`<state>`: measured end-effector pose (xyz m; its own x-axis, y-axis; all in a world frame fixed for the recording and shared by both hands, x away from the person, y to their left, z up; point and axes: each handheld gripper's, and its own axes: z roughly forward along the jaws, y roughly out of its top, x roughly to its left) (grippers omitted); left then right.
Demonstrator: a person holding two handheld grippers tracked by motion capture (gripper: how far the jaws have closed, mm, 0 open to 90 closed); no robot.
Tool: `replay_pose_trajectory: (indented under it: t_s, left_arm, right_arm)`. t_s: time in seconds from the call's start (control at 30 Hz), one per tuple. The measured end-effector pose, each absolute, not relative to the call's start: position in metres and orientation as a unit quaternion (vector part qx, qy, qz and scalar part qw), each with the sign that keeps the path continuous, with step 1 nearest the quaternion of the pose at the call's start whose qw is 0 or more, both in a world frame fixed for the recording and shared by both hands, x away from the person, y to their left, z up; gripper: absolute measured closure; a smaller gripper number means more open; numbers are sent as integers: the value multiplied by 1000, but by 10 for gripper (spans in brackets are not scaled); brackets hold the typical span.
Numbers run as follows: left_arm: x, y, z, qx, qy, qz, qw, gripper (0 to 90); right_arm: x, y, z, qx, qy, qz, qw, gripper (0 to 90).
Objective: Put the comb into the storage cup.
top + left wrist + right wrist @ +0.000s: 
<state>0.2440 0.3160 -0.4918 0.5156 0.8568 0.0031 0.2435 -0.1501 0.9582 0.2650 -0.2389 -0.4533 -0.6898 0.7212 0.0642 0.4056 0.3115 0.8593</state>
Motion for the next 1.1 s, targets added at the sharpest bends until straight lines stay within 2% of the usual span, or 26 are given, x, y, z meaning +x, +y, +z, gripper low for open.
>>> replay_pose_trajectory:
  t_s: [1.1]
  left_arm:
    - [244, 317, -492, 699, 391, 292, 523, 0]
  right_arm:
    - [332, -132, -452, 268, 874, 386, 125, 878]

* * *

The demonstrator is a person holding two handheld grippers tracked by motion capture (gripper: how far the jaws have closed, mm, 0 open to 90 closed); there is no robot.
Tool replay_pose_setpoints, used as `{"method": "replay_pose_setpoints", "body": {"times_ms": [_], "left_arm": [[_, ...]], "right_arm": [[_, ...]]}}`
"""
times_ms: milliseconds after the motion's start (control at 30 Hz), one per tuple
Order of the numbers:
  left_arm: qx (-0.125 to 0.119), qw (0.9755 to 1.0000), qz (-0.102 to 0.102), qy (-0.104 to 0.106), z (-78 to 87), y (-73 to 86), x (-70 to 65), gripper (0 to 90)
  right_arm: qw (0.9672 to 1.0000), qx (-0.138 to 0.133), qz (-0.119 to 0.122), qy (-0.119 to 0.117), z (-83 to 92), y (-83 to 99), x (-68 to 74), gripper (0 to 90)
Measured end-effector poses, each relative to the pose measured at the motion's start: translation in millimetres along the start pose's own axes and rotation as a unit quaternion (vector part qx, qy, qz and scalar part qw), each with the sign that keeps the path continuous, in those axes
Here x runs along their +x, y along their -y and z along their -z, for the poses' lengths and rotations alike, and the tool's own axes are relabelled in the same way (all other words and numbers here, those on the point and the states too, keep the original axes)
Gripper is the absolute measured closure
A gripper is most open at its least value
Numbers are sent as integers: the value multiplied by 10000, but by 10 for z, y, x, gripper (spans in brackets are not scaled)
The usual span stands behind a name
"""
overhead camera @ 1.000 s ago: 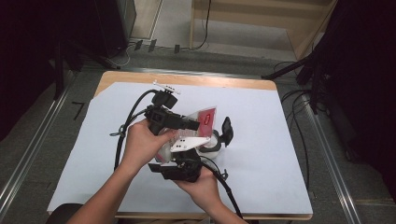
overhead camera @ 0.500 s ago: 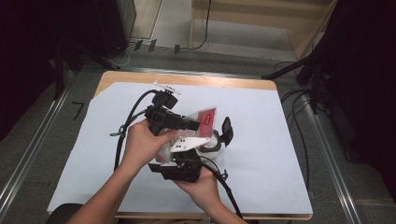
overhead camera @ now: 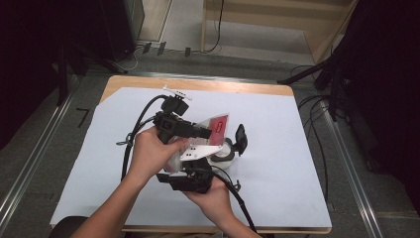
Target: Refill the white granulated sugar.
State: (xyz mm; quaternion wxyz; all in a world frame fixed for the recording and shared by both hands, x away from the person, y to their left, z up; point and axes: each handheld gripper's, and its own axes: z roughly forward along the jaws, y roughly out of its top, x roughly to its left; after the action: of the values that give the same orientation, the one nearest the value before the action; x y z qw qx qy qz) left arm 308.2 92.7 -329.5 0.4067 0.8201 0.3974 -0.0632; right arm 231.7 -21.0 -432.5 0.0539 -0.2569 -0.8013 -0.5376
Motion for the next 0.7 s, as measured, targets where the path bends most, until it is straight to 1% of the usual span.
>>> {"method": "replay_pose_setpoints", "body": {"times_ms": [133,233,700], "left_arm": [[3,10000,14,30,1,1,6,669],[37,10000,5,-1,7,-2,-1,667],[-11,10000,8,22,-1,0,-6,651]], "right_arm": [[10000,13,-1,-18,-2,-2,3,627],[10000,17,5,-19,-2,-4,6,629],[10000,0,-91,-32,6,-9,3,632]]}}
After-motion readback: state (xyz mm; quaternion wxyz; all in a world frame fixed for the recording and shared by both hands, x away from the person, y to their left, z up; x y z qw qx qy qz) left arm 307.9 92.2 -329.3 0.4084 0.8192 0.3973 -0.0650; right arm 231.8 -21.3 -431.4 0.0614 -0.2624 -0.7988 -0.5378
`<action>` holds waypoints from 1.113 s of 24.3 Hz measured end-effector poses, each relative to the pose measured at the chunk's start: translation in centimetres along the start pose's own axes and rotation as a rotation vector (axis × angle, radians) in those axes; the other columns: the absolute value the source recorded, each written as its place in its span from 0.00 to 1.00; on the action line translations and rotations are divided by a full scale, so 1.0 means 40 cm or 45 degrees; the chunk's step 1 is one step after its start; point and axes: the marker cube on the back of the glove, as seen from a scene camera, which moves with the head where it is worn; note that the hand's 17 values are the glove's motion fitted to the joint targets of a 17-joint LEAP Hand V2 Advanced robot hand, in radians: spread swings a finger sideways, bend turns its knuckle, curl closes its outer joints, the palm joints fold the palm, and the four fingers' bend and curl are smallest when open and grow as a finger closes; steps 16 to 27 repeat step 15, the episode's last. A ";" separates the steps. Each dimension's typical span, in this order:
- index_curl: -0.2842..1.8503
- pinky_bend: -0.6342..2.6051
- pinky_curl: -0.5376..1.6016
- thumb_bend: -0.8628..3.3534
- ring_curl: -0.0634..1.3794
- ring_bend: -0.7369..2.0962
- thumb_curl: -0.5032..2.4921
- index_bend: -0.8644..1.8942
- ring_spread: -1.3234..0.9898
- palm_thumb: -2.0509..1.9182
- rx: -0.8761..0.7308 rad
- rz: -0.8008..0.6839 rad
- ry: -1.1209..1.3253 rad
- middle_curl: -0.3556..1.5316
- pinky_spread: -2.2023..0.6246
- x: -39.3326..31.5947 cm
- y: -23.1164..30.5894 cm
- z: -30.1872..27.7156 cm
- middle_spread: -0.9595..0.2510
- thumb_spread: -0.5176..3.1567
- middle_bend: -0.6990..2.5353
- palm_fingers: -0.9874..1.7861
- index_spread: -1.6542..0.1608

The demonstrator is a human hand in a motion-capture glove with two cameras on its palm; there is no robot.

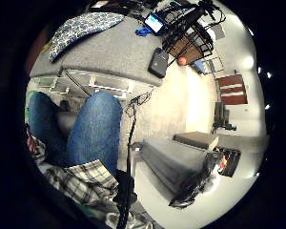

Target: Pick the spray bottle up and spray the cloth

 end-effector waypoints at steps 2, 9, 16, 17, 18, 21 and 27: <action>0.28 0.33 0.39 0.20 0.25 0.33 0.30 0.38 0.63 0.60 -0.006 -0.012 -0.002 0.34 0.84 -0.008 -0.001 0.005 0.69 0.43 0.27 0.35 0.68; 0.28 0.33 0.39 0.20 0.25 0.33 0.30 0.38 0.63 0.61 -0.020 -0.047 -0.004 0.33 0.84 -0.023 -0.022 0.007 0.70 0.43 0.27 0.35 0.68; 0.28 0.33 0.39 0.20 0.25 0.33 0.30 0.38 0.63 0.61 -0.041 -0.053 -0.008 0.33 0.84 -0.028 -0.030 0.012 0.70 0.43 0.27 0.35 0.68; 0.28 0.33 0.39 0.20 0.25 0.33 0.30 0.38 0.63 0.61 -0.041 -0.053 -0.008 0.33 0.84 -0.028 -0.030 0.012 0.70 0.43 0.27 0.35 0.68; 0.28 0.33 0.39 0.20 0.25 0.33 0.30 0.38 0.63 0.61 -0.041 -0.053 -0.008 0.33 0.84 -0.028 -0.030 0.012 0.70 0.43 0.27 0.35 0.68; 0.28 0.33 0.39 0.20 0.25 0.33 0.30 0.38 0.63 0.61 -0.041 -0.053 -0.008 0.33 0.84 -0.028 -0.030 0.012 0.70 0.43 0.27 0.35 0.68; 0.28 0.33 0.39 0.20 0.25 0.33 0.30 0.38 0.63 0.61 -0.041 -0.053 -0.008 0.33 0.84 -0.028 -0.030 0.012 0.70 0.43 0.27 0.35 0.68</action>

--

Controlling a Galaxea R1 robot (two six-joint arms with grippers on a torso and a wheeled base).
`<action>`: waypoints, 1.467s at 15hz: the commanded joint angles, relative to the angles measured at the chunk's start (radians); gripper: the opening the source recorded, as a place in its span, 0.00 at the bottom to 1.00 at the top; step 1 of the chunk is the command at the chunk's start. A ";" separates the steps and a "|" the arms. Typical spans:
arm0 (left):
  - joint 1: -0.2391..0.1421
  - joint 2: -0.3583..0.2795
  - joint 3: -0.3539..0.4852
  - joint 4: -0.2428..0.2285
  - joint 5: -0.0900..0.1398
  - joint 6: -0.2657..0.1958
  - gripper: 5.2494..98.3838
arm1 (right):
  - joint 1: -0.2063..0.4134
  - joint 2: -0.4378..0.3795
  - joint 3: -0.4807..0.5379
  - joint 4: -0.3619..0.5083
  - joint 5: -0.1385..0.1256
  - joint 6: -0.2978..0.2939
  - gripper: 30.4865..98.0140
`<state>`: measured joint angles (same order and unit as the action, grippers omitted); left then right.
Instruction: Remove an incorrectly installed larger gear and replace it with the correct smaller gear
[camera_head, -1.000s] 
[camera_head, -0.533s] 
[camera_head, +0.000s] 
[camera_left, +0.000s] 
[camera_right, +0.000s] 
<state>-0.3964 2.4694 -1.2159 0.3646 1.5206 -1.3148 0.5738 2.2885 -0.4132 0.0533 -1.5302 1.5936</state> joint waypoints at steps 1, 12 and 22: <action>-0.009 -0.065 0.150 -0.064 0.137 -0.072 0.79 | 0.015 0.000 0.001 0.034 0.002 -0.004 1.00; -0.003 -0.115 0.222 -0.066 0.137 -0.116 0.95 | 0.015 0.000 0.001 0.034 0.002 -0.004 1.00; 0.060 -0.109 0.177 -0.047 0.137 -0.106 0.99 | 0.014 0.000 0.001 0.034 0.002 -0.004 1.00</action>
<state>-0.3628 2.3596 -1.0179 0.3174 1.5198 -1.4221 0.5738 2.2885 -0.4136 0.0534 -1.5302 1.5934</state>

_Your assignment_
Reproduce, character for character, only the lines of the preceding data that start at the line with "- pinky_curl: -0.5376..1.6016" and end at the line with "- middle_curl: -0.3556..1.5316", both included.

_Solution below_
- pinky_curl: -0.5376..1.6016
- thumb_bend: -0.8628..3.3534
- ring_curl: -0.0634..1.3794
- ring_bend: -0.7369..2.0962
- thumb_curl: -0.5032..2.4921
- index_bend: -0.8644..1.8942
- ring_spread: -1.3234..0.9898
- palm_thumb: -2.0509..1.9182
- rx: -0.8761..0.7308 rad
- rz: -0.8008..0.6839 rad
- ry: -1.1209..1.3253 rad
- middle_curl: -0.3556..1.5316

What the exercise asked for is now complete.